**Description of the task**
Nothing but the records themselves, exactly as written and free of pictures, should appear in your response.
Segment Start: Listed records
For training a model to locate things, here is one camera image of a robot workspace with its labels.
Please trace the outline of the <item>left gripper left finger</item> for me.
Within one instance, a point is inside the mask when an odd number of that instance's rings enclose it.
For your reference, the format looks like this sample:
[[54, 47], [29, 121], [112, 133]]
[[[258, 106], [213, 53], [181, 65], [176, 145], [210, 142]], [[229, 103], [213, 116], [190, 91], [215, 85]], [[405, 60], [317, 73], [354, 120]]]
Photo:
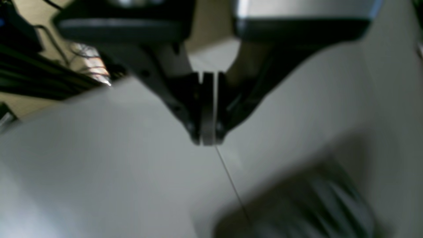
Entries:
[[184, 41], [194, 0], [74, 0], [53, 23], [72, 42], [95, 47], [156, 94], [196, 145], [215, 145], [214, 75], [195, 72]]

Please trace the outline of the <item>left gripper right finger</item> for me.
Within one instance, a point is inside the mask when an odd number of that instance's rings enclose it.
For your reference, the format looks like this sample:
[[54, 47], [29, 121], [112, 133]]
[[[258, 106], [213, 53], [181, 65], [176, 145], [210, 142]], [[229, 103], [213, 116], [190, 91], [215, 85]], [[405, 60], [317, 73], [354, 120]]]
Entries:
[[316, 53], [361, 39], [381, 0], [233, 0], [237, 56], [217, 76], [215, 143], [221, 144], [263, 99]]

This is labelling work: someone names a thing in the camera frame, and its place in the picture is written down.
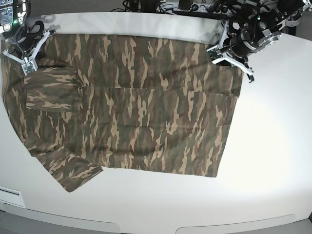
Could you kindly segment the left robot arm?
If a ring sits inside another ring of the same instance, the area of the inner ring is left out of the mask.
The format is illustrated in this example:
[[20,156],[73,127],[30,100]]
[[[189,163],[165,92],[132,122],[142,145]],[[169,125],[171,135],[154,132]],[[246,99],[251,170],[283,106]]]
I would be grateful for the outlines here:
[[249,55],[276,43],[282,28],[298,25],[303,12],[311,8],[310,0],[259,0],[256,5],[242,5],[229,18],[229,55],[246,65]]

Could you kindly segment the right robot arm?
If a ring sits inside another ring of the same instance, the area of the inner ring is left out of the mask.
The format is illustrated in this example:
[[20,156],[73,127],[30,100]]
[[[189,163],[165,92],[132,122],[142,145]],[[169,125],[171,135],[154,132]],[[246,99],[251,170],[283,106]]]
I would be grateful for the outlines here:
[[26,23],[31,14],[29,0],[0,1],[0,39],[10,43],[21,56],[30,56],[36,44],[43,37],[44,24],[36,21]]

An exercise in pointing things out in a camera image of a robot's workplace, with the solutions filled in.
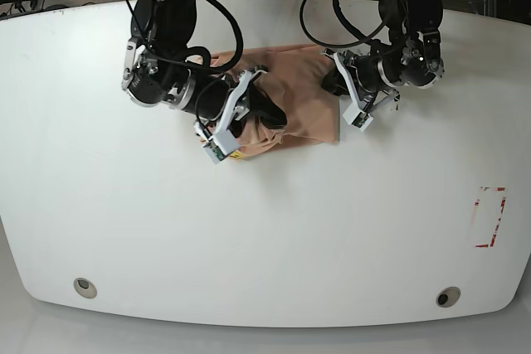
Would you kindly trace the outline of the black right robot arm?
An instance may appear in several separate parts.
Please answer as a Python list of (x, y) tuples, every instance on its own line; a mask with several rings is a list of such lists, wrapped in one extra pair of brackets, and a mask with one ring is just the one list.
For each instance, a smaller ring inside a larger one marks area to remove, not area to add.
[(244, 50), (241, 29), (236, 19), (217, 0), (205, 0), (230, 23), (236, 40), (233, 56), (225, 63), (212, 65), (212, 55), (203, 46), (190, 46), (197, 23), (196, 0), (138, 0), (132, 14), (124, 63), (123, 90), (143, 106), (165, 103), (193, 114), (202, 128), (211, 127), (229, 112), (228, 128), (239, 134), (249, 116), (268, 129), (283, 129), (285, 112), (255, 80), (267, 69), (259, 65), (250, 82), (229, 106), (240, 79), (229, 72), (240, 61)]

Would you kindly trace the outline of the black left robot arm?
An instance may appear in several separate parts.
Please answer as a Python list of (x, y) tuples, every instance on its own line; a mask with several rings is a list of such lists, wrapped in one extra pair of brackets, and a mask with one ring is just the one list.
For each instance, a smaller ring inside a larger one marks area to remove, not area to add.
[[(366, 35), (343, 14), (339, 0), (332, 0), (332, 4), (340, 24), (356, 39), (364, 39)], [(379, 0), (378, 13), (388, 29), (389, 42), (371, 38), (366, 42), (370, 46), (367, 55), (343, 53), (358, 97), (367, 103), (381, 93), (398, 101), (399, 87), (427, 87), (444, 73), (441, 0)]]
Segment End: Listed records
**Answer box**
For training a model to locate things, here is one camera image of a robot workspace with its labels.
Please trace the outline of the <item>left gripper left finger</item> for me.
Within one instance, a point is inside the mask when an odd number of that instance's rings enclose it.
For your reference, the format looks like this sample:
[[54, 47], [29, 121], [112, 133]]
[[[258, 106], [213, 53], [181, 65], [176, 145], [210, 142]], [[229, 103], [213, 116], [190, 91], [215, 85]], [[405, 60], [317, 73], [354, 120]]]
Photo:
Entries:
[[184, 41], [194, 0], [74, 0], [53, 23], [72, 42], [95, 47], [156, 94], [196, 145], [215, 145], [214, 75], [195, 72]]

Please trace the outline of the <item>left gripper right finger</item> for me.
Within one instance, a point is inside the mask when an odd number of that instance's rings enclose it.
For your reference, the format looks like this sample:
[[54, 47], [29, 121], [112, 133]]
[[[258, 106], [213, 53], [181, 65], [176, 145], [210, 142]], [[229, 103], [213, 116], [190, 91], [215, 85]], [[405, 60], [317, 73], [354, 120]]]
Entries:
[[316, 53], [361, 39], [381, 0], [233, 0], [237, 56], [217, 76], [215, 143], [221, 144], [263, 99]]

This is labelling work: someone names a thing in the camera frame, and its place in the picture is written down.
Could you kindly segment the left robot arm?
If a ring sits inside another ring of the same instance, the area of the inner ring is left out of the mask.
The format is illustrated in this example:
[[20,156],[73,127],[30,100]]
[[[189,163],[165,92],[132,122],[142,145]],[[169,125],[171,135],[154,132]],[[246,99],[251,170],[283,106]]]
I would be grateful for the outlines here:
[[249,55],[276,43],[282,28],[298,25],[303,12],[311,8],[310,0],[259,0],[256,5],[242,5],[229,18],[229,55],[246,65]]

Could you kindly segment the right robot arm?
If a ring sits inside another ring of the same instance, the area of the inner ring is left out of the mask.
The format is illustrated in this example:
[[20,156],[73,127],[30,100]]
[[[189,163],[165,92],[132,122],[142,145]],[[169,125],[171,135],[154,132]],[[246,99],[251,170],[283,106]]]
I would be grateful for the outlines here:
[[26,23],[31,14],[29,0],[0,1],[0,39],[10,43],[21,56],[30,56],[36,44],[43,37],[44,24],[36,21]]

An exercise in pointing things out in a camera image of a robot's workplace, with the solutions filled in.
Would you kindly trace the outline of the black right robot arm?
An instance may appear in several separate parts.
Please answer as a Python list of (x, y) tuples, every instance on its own line; a mask with several rings is a list of such lists, wrapped in one extra pair of brackets, and a mask with one ring is just the one list.
For each instance, a smaller ring inside a larger one marks area to remove, not area to add.
[(244, 50), (241, 29), (236, 19), (217, 0), (205, 0), (230, 23), (236, 40), (233, 56), (225, 63), (212, 65), (212, 55), (203, 46), (190, 46), (197, 23), (196, 0), (138, 0), (132, 14), (124, 63), (123, 90), (143, 106), (165, 103), (193, 114), (202, 128), (211, 127), (229, 112), (228, 128), (239, 134), (249, 116), (268, 129), (283, 129), (285, 112), (255, 80), (267, 69), (259, 65), (250, 82), (229, 106), (240, 79), (229, 72), (240, 61)]

Would you kindly trace the outline of the black left robot arm?
An instance may appear in several separate parts.
Please answer as a Python list of (x, y) tuples, every instance on its own line; a mask with several rings is a list of such lists, wrapped in one extra pair of brackets, and a mask with one ring is just the one list.
For each instance, a smaller ring inside a larger one marks area to remove, not area to add.
[[(366, 35), (343, 14), (339, 0), (332, 0), (332, 4), (340, 24), (356, 39), (364, 39)], [(379, 0), (378, 13), (388, 29), (389, 42), (371, 38), (366, 42), (370, 46), (367, 55), (343, 53), (358, 97), (367, 103), (381, 93), (398, 101), (399, 87), (427, 87), (444, 73), (441, 0)]]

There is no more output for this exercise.